Repeat exactly the lines of the material below that run from the "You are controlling" line to the "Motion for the" line, including both, and do not carry over any pictures.

DATASET EXTRACT ->
━━━━

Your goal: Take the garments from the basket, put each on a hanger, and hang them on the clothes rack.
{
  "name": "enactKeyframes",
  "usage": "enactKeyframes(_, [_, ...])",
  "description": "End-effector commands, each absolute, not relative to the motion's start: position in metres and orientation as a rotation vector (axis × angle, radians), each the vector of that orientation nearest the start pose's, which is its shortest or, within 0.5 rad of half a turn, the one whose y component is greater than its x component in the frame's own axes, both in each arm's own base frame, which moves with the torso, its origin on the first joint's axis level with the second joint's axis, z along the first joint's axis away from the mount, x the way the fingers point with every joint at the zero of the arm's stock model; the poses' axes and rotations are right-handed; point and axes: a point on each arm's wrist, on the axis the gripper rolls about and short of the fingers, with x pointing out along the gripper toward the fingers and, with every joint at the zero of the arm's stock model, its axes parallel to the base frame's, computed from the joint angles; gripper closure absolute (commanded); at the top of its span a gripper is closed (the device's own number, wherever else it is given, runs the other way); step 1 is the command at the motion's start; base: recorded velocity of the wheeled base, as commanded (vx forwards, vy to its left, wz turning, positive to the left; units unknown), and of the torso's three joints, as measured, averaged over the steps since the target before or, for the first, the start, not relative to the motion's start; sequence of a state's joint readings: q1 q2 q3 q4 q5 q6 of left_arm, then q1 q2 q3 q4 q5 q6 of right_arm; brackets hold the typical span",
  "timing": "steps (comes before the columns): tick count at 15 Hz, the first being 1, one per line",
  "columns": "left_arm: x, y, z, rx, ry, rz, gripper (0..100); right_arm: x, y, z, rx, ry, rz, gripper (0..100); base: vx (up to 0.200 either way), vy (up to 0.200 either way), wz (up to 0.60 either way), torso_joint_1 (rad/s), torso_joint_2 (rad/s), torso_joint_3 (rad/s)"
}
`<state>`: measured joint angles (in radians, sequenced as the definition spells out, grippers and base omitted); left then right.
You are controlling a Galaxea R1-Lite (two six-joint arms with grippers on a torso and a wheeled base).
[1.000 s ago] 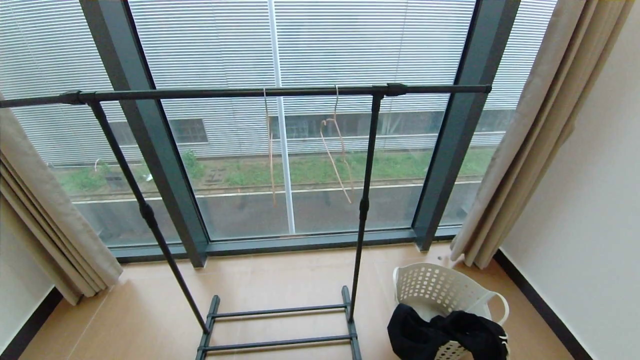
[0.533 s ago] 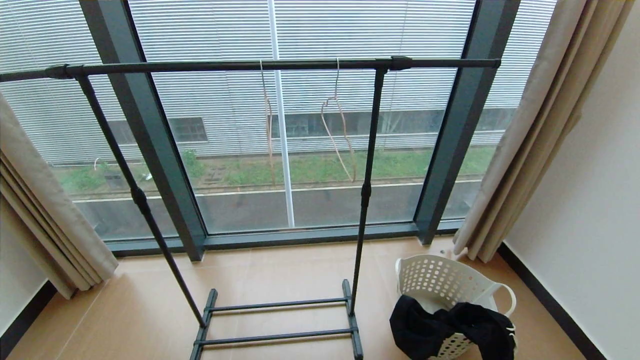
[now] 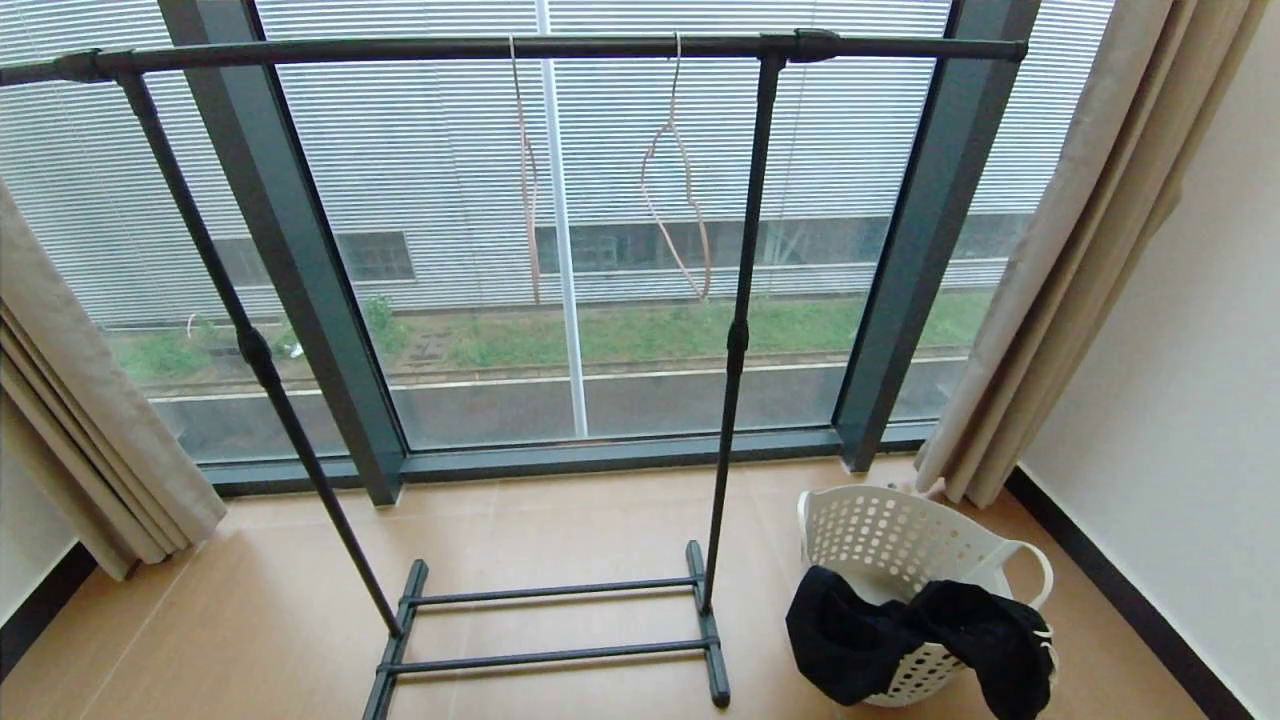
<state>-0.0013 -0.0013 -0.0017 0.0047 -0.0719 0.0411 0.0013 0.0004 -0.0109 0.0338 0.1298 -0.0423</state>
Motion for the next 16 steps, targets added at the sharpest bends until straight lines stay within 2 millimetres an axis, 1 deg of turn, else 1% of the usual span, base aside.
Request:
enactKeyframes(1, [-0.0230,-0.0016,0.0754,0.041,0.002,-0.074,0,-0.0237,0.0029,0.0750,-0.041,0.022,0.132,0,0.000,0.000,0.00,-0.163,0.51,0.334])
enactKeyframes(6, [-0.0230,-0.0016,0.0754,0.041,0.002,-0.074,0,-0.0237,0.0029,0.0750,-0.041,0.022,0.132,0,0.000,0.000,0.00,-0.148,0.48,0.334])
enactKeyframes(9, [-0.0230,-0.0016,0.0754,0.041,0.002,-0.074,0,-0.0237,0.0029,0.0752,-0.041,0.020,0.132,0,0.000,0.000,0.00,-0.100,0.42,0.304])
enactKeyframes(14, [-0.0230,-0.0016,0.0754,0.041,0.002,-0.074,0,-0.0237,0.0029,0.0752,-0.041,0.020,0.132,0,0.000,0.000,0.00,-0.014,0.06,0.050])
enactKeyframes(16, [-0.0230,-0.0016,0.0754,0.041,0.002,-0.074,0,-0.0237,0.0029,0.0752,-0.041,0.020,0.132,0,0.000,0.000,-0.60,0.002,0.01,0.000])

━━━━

TASK RESPONSE ->
You are controlling a Galaxea R1-Lite (two six-joint arms with grippers on a torso and a wheeled base).
[1.000 s ago] 
[0.533 s ago] 
[now] 
<state>-0.0013 -0.0013 -0.0017 0.0047 -0.0719 0.0411 0.0013 0.0004 -0.0109 0.0338 0.1298 -0.0423</state>
Motion for the next 16 steps, targets added at the sharpest bends until straight lines stay within 2 millimetres an axis, 1 deg of turn, else 1% of the usual span, base aside.

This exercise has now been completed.